Combinations with HIGH HAMZA (U+0674) (was: Re: Re: ASIWG feedback on IDNA200X for Arabic Script)

Thu Jul 17 22:50:34 CEST 2008

--On Saturday, 12 July, 2008 13:30 -0400 Eric Brunner-Williams
<ebw at abenaki.wabanaki.net> wrote:

> Agree. If HIGH HAMZA (0674) is combining in Kazakh ("forms
> digraphs", a textual claim, author unknown) and is a character
> in Jawi (informed user, national standard, etc), that is, is
> both A and not A, which is the controlling property?

Just my opinion, but...

Ultimately, if it is required for some languages, then we will
almost certainly need to permit it and hope that any issues can
be dealt with at the registry level for registries (zone
administrators) whose focus is on scripts that don't need it.
Of course, if the relevant folks considering IDN use in the
languages that require these characters decide they don't need
them in domain names, the problem goes away.

There is actually a separate issue on which I'm not competent to
comment, but Mark, Ken, Michael or others probably can and
should.  I'm going to try to state this exactly, but apologize
in advance if I get it wrong.   

Suppose there is a glpyh that is identical in appearance (and
maybe even name) to U+0674, and

	--  that glyph is used as a stand-alone character in
	some contexts (e.g., in Jawi given the discussions Eric
	cites), but

	--  is also used as a combining character (e.g., in
	Kazakh, again given the discussions Eric cites)

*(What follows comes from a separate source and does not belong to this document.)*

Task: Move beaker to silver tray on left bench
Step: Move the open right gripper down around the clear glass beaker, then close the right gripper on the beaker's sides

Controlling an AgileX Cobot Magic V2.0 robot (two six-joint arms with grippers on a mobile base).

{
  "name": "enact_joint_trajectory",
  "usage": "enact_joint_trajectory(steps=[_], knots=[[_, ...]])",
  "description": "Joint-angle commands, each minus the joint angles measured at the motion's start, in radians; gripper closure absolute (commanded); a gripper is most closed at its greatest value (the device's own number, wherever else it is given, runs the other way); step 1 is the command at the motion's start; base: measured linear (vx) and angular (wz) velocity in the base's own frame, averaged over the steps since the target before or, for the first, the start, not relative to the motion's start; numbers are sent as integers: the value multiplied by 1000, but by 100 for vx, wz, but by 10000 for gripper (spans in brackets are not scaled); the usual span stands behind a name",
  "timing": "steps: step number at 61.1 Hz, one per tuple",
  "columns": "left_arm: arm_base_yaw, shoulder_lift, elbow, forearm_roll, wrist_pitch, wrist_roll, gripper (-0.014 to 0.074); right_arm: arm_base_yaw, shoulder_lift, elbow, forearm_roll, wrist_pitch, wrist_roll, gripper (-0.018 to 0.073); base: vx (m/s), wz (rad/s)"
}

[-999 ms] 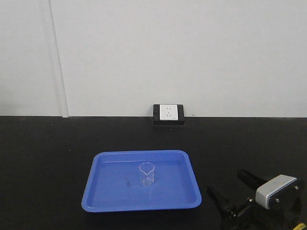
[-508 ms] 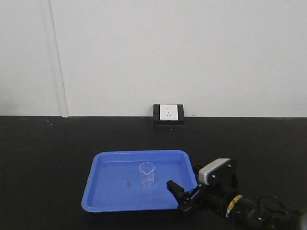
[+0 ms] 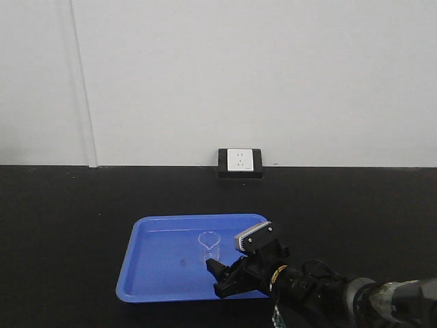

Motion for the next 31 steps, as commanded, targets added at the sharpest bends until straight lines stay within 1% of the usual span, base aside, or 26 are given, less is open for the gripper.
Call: enact_joint_trajectory(steps=[1, 11, 21, 31], knots=[[-4, -8, 20, -3, -83, -2, 595, -1, -34, -63, 9, -48, 20, -20, 0, 0], [-4, -8, 20, -3, -83, -2, 595, -1, 23, -128, -35, -45, 64, -20, 0, 0], [-4, -8, 20, -3, -83, -2, 595, -1, 34, -164, -112, -24, 124, -20, 0, 0], [-4, -8, 20, -3, -83, -2, 595, -1, 34, -169, -119, -14, 134, -20, 0, 0]])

should it be assigned (or should it have been assigned) two
separate code points, one combining (or digraph forming, which
is not quite the same thing in what I understand to be the
Unicode vocabulary?

Other questions that might complicate this one:

(1) Are the relevant digraphs for Kazakh (and anywhere else High
Hamza is digraph-forming) those that follow it in the Unicode
table, i.e.,
  U+0675 ARABIC LETTER HIGH HAMZA ALEF
  U+0676 ARABIC LETTER HIGH HAMZA WAW
  U+0677 ARABIC LETTER U WITH HAMZA ABOVE
  U+0678 ARABIC LETTER HIGH HAMZA YEH
or are there others?

(2) The four characters listed above (U+0675 - U+0678) have
compatibility compositions (NFKC) to a base characters plus
U+0674. That implies that, with IDNA2003 and nameprep, they
cannot appear at in as U-labels (strings back-translated from
valid A-labels) -- only the decomposed forms can appear.  Tables
(both 01 and 02) disallows these characters, effectively
creating the same situation as occurs in IDNA2003.  I think that
is what we want, but someone more familiar with Kazakh than I am
should confirm this.

But, if the digraphs are not permitted in precomposed form, then
I wonder if the difference in handling between Jawi and Kazakh
is really problematic or, put differently, more problematic than
the issues associated with rendering identical code point
sequences correctly when the conventions for doing so are
different for different languages.   The answer to that question
depends on whether, e.g., HIGH HAMZA ALEF (the digraph form) and
ALEF + HIGH HAMZA (the two-character form) can both occur in
written or printed Kazakh and whether, if they do, they have
different meanings/ interpretations (e.g., would a word
containing the first be considered the same as a word containing
the two-character sequence)?

Note that this question is not addressed at all in the document
"List of All Arabic Script Combining Marks", presumably because
HIGH HAMZA is not, in what I understand to be the Unicode sense,
a combining mark (it spaces but [sometimes?] forms digraphs,
rather than being non-spacing).

Or have I misunderstood something here?

    john